#### WHAT YOU SHOULD DO:
Scan the entries for lines with the word "segment" and copy those lines.
(Beginning of RECORDS FOR THE EXERCISE)
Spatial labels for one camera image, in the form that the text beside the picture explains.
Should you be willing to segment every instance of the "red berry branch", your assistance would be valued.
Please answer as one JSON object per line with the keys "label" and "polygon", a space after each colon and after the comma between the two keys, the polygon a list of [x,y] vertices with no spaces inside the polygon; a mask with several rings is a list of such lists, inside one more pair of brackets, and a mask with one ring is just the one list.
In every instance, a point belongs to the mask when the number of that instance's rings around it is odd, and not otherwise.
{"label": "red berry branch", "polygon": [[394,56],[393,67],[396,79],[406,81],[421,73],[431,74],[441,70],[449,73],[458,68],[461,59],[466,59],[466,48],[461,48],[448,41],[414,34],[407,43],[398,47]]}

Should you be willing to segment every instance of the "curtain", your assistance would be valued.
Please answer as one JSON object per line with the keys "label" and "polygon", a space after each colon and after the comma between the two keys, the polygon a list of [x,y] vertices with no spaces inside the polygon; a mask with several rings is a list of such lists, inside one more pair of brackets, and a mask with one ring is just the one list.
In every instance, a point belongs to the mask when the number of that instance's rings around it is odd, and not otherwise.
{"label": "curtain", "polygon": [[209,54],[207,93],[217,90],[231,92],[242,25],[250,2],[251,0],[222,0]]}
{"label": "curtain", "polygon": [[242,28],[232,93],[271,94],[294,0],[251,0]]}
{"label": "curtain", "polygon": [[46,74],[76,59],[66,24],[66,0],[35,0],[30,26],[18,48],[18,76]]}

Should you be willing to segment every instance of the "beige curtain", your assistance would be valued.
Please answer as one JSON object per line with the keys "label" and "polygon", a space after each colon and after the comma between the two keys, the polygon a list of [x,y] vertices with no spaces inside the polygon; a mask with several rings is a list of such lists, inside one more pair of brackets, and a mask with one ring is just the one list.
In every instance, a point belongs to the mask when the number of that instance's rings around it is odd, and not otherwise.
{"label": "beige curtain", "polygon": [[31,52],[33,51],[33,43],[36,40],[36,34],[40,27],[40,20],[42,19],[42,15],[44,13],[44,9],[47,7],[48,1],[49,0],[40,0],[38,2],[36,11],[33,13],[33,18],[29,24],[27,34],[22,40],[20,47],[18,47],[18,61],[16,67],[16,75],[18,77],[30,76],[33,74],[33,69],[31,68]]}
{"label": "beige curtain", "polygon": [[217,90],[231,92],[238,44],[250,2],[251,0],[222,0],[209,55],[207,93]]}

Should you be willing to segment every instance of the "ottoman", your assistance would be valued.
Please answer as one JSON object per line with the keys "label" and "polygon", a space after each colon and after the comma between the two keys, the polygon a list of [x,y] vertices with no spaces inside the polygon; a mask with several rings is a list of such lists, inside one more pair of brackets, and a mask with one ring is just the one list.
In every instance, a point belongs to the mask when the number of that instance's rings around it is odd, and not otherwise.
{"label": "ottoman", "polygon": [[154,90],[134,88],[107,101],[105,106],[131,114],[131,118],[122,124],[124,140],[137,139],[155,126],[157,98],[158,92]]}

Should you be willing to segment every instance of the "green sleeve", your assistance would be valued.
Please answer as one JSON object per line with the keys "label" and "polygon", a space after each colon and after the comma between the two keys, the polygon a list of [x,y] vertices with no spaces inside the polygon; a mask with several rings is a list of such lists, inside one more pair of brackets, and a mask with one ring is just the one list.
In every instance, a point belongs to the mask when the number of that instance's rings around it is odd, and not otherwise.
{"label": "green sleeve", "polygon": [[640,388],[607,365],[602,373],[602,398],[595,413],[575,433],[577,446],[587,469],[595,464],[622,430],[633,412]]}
(End of RECORDS FOR THE EXERCISE)
#### ANSWER SPACE:
Should you be willing to segment every instance of the "red berry branch", your assistance would be valued.
Should you be willing to segment every instance of the "curtain", your assistance would be valued.
Should you be willing to segment every instance of the "beige curtain", your assistance would be valued.
Should you be willing to segment every instance of the "ottoman", your assistance would be valued.
Should you be willing to segment every instance of the "green sleeve", your assistance would be valued.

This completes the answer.